AMD Announces 64-Core 7nm Rome CPUs, 7nm MI60 GPUs, and Zen 4

We're here at AMD's Next Horizon Event to bring you up to the minute news on the company's 7nm products. This is breaking news, so check back frequently or refresh the page for updates.

AMD is expected to make major announcements about its new 7nm CPUs and GPUs. Intel continues to struggle with its 10nm manufacturing process, which is delayed until late 2019. If AMD can field 7nm processors early next year, it will mark the first time in the company's history that it has had a process node leadership position over Intel. That should equate to faster, denser, and less power-hungry processors than Intel's 14nm chips.

AMD CEO Lisa Su is delivering the opening statements. She recounted the path of the EPYC data center processors to market and discussed many of the key roles those processors are used for, such as workloads in HPC, cloud, hyperscale, and virtualization environments. AMD sees the data center as a $29 billion opportunity by 2021, and GPUs are playing a larger role as the industry shifts to artificial intelligence and machine learning workloads.

Amazon Web Services, one of the world's largest cloud service providers, announced that, beginning today, it is offering new EPYC-powered cloud instances. The R5a, M5a and T3a instances purportedly will offer a 10% price-to-performance advantage over AWS's other cloud instances.

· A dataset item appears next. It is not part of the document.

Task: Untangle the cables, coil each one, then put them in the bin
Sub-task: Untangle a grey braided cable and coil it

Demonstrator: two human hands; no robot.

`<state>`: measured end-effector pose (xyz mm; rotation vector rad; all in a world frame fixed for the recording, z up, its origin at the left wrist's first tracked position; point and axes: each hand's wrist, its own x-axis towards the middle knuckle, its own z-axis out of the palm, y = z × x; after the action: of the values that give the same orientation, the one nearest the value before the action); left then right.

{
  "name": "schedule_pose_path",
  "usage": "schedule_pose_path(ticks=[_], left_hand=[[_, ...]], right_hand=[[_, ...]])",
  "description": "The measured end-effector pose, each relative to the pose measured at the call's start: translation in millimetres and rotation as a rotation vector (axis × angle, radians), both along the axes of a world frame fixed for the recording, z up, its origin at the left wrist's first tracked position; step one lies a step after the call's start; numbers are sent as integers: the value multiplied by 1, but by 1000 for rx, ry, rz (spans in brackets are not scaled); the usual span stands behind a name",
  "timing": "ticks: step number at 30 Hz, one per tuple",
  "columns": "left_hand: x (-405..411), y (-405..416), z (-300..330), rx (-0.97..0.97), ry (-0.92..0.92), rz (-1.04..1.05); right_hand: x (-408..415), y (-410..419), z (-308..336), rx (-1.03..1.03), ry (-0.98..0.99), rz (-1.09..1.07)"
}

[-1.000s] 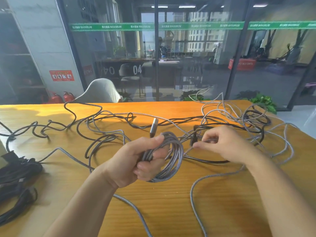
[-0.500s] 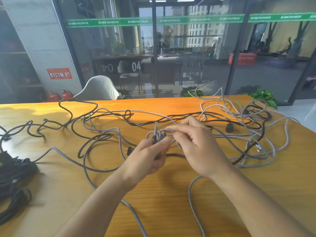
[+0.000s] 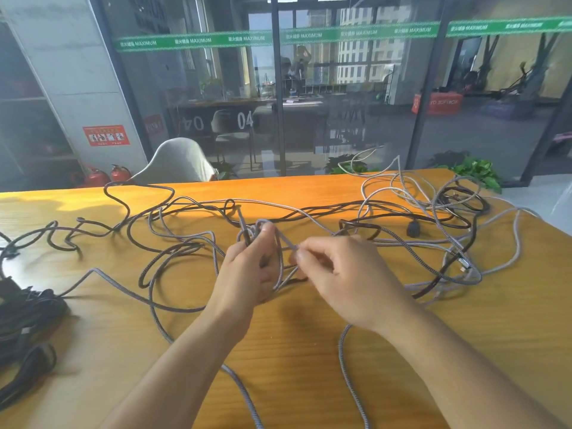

Mark Papermaster will cover the new Zen 2 cores and AMD's 7nm process technology. AMD will also reveal more about the 7nm Mi60 Instinct GPU for the data center. AMD will also provide early specifications for AMD's Rome, the first x86 7nm processor for the data center. 

AMD is already sampling its 7nm Rome processors, which mark the debut of the Zen 2 microarchitecture, to customers. The firm also has its Zen 3 processors under development. This third-gen microarchitecture will debut on the 7nm+ process, with the "+" indicating this will be a second generation of the 7nm node (a "tock" equivalent). 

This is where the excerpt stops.